The decision to switch to solar energy is an exciting one, with a variety of benefits ranging from reducing your carbon footprint to saving on energy bills. However, one common question that arises is: “How many solar panels do I need?” In this article, we’ll delve into the intricacies of system sizing for grid-tied solar installations and provide insights into the considerations you should keep in mind when evaluating different quotes from solar companies.

What size solar array do I need?

Most companies will start off by aiming to offset 100% of your electrical usage. This is based on what you used in the last year. While aiming to offset 100% of your energy consumption with solar panels might seem ideal, constraints like roof space and budget can impact the feasibility of this goal. 

The good news is that even if you’re unable to achieve 100% offset, you can still experience a similar return on investment (ROI) and benefits with a smaller system. Smaller systems, while generally a bit more expensive on a per-panel basis, can offer cost-effective solutions that align with your budget and available space.

How solar systems are sized

Solar systems are typically sized based on your historical energy consumption over the past 12 months. Installers will then try to design a system that can produce that much energy. That way if your energy usage doesn’t change, your solar will provide you 100% of the energy you use in a year. 

It’s important to note that solar installers use panels of various watt sizes, which means that the number of panels needed to produce a specific amount of energy can vary. For instance, one company might propose a design with 20 panels, each rated at 400 watts, while another company might achieve a comparable quote using a different number of panels with different wattage ratings. More or less panels doesn’t necessarily mean a bigger or smaller system– That factor is determined by the total system size, or kW of the system you are quoted.

Evaluating system size (kW)

When assessing different solar quotes, the key factor to consider is the size of the system, measured in kilowatts (kW). The system size directly impacts the amount of energy the installation can generate. While some installers might provide estimated energy production (measured in kilowatt-hours or kWh), it’s crucial to focus on the system’s kW size as this value accurately represents the capacity of the solar array. This approach allows you to compare quotes more effectively, regardless of the variation in panel wattage or estimated kWh production.

Understanding production estimates (kWh)

It’s worth noting that solar companies may provide varying estimates of the energy a system will produce. Some companies might overestimate, while others could be more conservative. This variability can further complicate the process of evaluating different quotes based solely on estimated energy production. Keeping in mind the importance of the system’s size (kW) instead of relying solely on estimated production (kWh) can provide a clearer picture of the value you’re receiving from each quote. 

In our experience, residential companies will rarely under-estimate production, because if you over-estimate, the payback periods & savings projections will quickly improve. By getting 2-3 quotes, you should be able to get a good idea of what is realistic, and what may be optimistic. 

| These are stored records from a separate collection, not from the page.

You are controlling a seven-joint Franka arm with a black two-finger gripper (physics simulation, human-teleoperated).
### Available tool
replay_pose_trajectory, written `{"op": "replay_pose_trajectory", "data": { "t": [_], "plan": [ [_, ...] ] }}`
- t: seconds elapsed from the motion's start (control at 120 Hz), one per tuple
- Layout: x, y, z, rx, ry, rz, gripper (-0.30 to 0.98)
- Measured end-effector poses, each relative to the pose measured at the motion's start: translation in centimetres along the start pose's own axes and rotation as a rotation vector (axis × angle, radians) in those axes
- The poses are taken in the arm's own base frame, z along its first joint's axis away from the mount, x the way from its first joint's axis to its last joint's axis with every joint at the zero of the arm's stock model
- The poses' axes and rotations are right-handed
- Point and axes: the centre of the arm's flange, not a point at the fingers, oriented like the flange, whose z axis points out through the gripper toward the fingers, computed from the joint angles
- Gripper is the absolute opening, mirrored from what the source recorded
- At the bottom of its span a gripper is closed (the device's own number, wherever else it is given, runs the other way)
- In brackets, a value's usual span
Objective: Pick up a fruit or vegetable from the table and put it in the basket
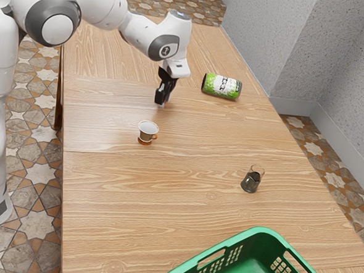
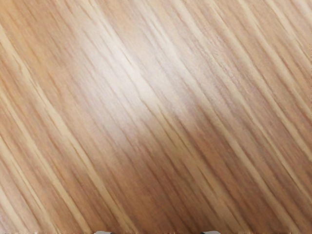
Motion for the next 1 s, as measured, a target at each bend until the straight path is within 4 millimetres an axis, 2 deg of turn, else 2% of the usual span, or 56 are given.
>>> {"op": "replay_pose_trajectory", "data": {
  "t": [0.125, 0.25, 0.4, 0.533, 0.608, 0.683, 0.817, 1.0],
  "plan": [
    [-0.1, 0.1, 0.1, -0.010, -0.004, -0.008, 0.15],
    [0.0, 0.0, -0.4, -0.013, -0.006, -0.016, 0.14],
    [0.5, -0.1, -1.8, -0.023, -0.007, -0.028, 0.14],
    [0.9, 0.6, -4.3, -0.026, 0.009, -0.031, 0.13],
    [2.4, 1.3, -6.8, -0.008, 0.016, -0.003, 0.14],
    [4.8, 3.1, -8.8, -0.001, 0.014, 0.046, 0.14],
    [8.8, 7.6, -11.5, -0.011, 0.016, 0.134, 0.13],
    [12.9, 14.0, -15.5, 0.003, 0.009, 0.241, 0.13]
  ]
}}
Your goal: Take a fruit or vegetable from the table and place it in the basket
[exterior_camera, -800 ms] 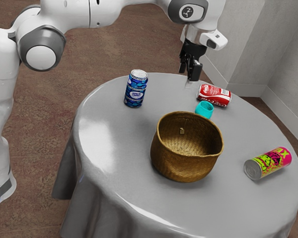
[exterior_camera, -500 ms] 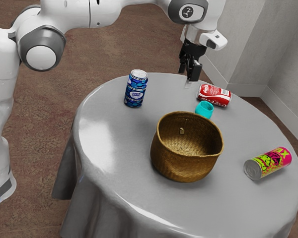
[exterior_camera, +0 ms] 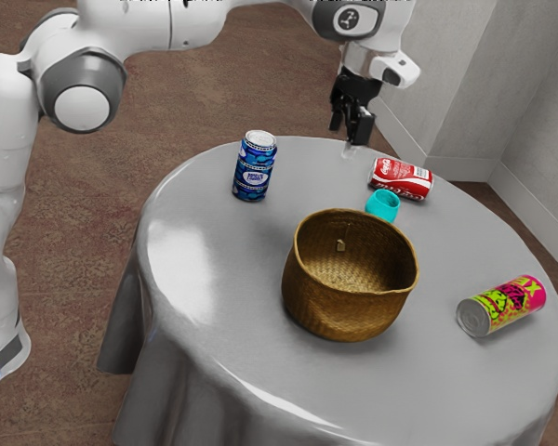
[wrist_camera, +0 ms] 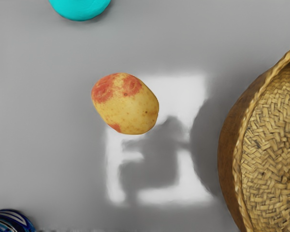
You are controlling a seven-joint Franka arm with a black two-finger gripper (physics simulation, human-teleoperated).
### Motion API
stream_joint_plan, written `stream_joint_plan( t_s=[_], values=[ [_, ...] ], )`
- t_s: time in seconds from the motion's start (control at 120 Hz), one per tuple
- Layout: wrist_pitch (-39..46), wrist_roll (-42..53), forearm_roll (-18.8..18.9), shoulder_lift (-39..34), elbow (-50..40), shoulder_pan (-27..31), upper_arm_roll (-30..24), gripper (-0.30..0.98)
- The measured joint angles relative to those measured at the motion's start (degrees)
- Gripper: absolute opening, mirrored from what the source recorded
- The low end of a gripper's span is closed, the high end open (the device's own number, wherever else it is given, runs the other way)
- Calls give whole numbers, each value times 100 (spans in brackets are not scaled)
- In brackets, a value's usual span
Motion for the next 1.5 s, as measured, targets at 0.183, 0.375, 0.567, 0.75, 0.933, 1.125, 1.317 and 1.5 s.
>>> stream_joint_plan(
  t_s=[0.183, 0.375, 0.567, 0.75, 0.933, 1.125, 1.317, 1.5],
  values=[
    [185, 31, -275, 1071, 740, 183, -10, 69],
    [380, 98, -527, 1414, 981, 896, -660, 69],
    [506, 153, -564, 1521, 921, 1066, -806, 69],
    [610, 194, -569, 1684, 897, 1084, -811, 69],
    [700, 236, -562, 1738, 755, 1147, -815, 69],
    [803, 273, -561, 1752, 553, 1155, -819, 69],
    [891, 301, -562, 1773, 419, 1155, -820, 69],
    [883, 321, -573, 1780, 358, 1142, -817, 69]
  ],
)
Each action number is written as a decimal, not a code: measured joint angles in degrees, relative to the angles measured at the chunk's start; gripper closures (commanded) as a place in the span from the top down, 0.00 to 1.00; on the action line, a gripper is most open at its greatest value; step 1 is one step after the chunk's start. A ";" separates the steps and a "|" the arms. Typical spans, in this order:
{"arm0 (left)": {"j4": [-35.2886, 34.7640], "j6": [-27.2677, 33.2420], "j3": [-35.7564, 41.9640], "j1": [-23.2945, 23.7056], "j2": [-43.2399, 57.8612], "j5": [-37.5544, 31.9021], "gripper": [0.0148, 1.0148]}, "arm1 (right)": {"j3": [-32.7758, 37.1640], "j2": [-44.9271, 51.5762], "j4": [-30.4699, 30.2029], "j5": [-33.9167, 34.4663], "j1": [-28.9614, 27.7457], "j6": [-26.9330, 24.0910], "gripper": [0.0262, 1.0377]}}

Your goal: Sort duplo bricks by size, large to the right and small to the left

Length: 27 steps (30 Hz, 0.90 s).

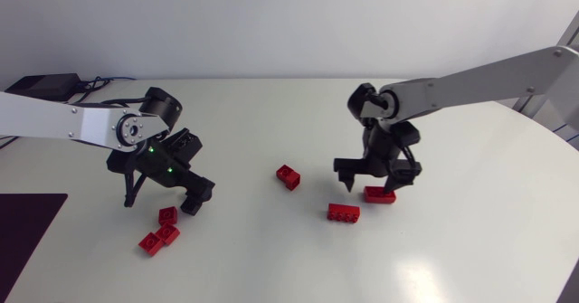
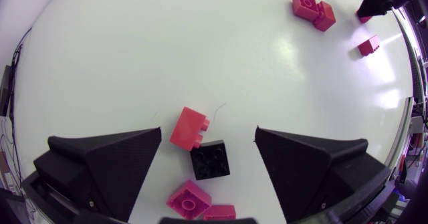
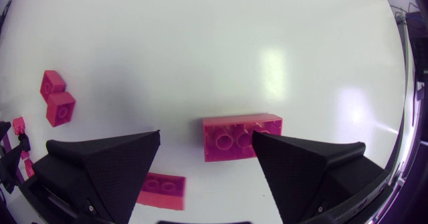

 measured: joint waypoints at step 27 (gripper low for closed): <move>0.13 -1.46 0.70 -7.72 -1.18 8.31 0.96 | -2.97 -12.46 -3.43 -4.68 2.54 -1.40 0.96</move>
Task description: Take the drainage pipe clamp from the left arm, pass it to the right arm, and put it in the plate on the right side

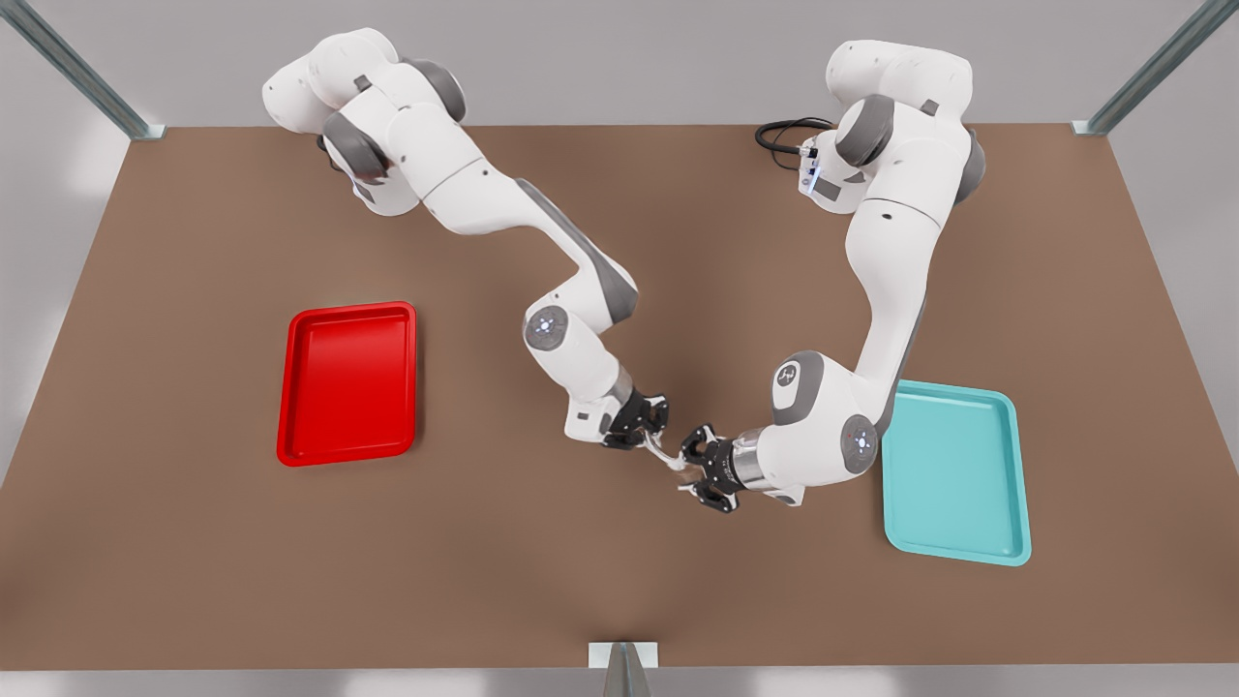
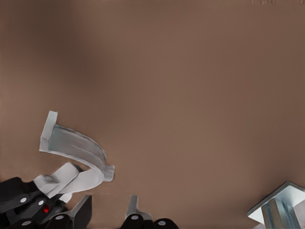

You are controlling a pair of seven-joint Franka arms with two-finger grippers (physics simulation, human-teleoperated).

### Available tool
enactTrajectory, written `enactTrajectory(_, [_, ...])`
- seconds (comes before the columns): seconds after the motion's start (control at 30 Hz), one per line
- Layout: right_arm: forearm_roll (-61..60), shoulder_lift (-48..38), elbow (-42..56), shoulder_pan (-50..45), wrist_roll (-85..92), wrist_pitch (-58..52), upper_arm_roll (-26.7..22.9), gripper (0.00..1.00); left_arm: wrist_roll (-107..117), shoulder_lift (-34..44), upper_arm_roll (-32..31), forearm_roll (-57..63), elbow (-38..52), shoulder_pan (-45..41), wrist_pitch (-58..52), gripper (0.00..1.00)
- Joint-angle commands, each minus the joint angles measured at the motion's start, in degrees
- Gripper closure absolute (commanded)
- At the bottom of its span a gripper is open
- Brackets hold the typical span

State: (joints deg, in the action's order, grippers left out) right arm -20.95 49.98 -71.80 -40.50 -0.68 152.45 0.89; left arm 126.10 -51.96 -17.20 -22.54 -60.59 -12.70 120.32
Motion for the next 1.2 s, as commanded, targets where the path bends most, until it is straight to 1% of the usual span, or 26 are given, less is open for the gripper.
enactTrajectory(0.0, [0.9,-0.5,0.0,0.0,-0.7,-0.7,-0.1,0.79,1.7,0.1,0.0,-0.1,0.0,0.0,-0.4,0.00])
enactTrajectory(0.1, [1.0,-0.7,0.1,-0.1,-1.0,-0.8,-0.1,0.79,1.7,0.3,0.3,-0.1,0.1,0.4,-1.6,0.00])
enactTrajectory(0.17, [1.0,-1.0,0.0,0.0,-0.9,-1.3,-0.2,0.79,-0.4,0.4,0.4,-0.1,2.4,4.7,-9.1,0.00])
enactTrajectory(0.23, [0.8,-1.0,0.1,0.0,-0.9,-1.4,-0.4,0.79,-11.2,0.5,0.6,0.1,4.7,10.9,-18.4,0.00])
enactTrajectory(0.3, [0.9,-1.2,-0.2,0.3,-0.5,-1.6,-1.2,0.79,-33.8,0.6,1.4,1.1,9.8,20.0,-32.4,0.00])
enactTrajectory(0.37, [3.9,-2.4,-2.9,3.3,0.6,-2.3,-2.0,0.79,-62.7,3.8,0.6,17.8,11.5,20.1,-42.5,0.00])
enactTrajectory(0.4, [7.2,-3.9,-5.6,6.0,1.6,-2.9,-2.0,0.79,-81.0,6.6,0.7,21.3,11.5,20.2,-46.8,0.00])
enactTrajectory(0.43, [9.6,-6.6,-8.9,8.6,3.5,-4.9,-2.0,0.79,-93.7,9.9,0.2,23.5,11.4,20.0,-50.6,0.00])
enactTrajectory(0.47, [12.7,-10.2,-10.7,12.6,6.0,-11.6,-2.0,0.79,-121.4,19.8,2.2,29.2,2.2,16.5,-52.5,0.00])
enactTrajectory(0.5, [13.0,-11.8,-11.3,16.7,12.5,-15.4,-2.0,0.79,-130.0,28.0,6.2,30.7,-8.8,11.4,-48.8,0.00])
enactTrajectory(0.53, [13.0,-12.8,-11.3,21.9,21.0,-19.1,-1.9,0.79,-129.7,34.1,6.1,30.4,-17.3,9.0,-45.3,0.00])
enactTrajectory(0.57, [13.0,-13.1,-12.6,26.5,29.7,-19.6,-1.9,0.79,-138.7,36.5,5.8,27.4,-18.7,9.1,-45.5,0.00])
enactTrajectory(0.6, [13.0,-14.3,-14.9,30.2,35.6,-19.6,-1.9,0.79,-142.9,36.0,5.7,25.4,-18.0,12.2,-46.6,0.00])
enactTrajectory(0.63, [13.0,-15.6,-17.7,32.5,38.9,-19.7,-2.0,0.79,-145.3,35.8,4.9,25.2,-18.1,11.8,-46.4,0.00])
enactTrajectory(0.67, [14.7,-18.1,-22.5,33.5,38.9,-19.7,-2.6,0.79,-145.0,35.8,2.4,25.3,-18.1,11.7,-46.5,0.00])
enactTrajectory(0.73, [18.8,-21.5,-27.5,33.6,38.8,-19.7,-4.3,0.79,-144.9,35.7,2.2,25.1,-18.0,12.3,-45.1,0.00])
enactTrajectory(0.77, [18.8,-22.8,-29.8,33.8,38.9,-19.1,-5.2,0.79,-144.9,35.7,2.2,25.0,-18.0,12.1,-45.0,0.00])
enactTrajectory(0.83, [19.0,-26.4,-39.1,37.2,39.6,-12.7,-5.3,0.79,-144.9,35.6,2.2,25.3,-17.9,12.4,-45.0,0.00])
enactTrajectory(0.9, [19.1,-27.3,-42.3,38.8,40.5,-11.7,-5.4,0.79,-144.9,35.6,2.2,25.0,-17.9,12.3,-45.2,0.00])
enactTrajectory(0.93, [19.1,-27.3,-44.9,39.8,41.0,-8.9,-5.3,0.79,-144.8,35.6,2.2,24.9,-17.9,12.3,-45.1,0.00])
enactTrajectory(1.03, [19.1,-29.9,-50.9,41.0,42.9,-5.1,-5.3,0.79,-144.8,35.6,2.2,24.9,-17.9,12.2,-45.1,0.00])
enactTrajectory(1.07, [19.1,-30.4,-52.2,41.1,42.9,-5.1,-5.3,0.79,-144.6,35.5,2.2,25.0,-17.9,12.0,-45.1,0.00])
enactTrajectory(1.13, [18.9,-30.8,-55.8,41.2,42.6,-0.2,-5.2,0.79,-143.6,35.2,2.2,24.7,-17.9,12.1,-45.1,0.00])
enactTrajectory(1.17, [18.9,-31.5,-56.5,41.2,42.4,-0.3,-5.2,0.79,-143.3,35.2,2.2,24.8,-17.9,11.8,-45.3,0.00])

When considering solar panel installation for your home, remember that achieving 100% offset is not the only path to a successful solar investment. Smaller systems can still offer substantial benefits and a competitive ROI, especially when considering constraints like roof space and budget. Focus on the system size (kW) as the primary factor when comparing quotes from different solar companies. This approach allows you to make a more informed decision, free from the variability of estimated energy production (kWh). By prioritizing system size and understanding its impact on energy generation, you can confidently navigate the process of transitioning to solar energy and reap its numerous rewards.